> Work instructions
Write out all the data verbatim. Skip images.

> Source data

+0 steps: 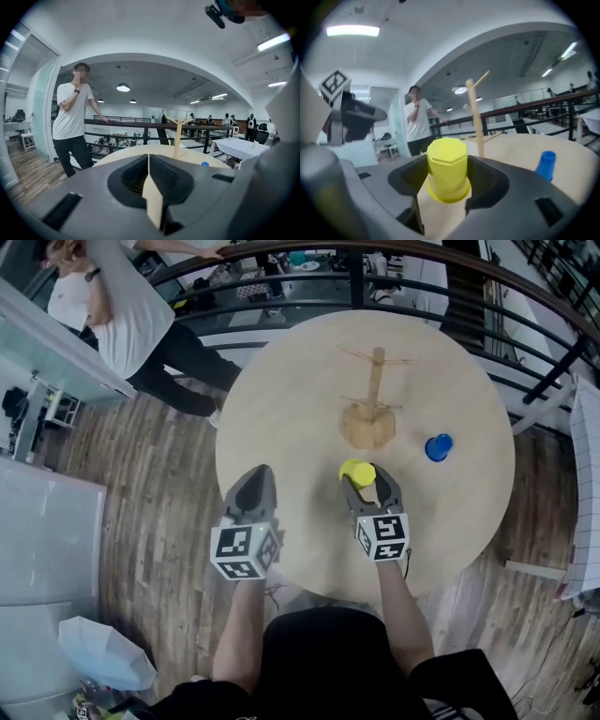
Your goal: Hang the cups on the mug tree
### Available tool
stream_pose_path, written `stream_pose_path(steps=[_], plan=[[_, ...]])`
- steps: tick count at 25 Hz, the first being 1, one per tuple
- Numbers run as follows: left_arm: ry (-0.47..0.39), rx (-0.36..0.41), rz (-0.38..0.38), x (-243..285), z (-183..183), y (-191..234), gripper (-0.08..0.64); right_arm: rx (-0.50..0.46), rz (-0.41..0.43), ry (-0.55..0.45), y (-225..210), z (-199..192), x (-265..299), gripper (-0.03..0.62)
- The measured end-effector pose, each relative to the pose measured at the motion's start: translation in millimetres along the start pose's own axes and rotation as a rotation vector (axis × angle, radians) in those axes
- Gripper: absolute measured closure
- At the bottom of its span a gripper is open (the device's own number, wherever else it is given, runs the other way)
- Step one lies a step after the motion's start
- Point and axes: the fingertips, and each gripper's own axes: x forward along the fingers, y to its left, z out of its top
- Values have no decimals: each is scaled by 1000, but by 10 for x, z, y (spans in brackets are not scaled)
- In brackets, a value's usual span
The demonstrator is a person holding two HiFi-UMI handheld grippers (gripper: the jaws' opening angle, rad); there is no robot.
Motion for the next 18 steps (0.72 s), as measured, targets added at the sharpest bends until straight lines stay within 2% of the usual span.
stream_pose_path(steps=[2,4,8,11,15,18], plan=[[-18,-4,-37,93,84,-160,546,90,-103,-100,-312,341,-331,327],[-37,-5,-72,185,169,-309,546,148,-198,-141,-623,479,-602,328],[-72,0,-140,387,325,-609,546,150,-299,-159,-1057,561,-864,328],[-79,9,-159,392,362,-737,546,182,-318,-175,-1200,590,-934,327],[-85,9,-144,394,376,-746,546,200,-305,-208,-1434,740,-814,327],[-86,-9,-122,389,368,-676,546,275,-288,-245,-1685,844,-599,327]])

> Solution
+0 steps: 
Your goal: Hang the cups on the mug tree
### Available tool
stream_pose_path, written `stream_pose_path(steps=[_], plan=[[_, ...]])`
- steps: tick count at 25 Hz, the first being 1, one per tuple
- Numbers run as follows: left_arm: ry (-0.47..0.39), rx (-0.36..0.41), rz (-0.38..0.38), x (-243..285), z (-183..183), y (-191..234), gripper (-0.08..0.64); right_arm: rx (-0.50..0.46), rz (-0.41..0.43), ry (-0.55..0.45), y (-225..210), z (-199..192), x (-265..299), gripper (-0.03..0.62)
- The measured end-effector pose, each relative to the pose measured at the motion's start: translation in millimetres along the start pose's own axes and rotation as a rotation vector (axis × angle, radians) in those axes
- Gripper: absolute measured closure
- At the bottom of its span a gripper is open (the device's own number, wherever else it is given, runs the other way)
- Step one lies a step after the motion's start
- Point and axes: the fingertips, and each gripper's own axes: x forward along the fingers, y to its left, z out of its top
- Values have no decimals: each is scaled by 1000, but by 10 for x, z, y (spans in brackets are not scaled)
- In brackets, a value's usual span
The demonstrator is a person holding two HiFi-UMI handheld grippers (gripper: the jaws' opening angle, rad); there is no robot.
Motion for the next 18 steps (0.72 s), as measured, targets added at the sharpest bends until straight lines stay within 2% of the usual span.
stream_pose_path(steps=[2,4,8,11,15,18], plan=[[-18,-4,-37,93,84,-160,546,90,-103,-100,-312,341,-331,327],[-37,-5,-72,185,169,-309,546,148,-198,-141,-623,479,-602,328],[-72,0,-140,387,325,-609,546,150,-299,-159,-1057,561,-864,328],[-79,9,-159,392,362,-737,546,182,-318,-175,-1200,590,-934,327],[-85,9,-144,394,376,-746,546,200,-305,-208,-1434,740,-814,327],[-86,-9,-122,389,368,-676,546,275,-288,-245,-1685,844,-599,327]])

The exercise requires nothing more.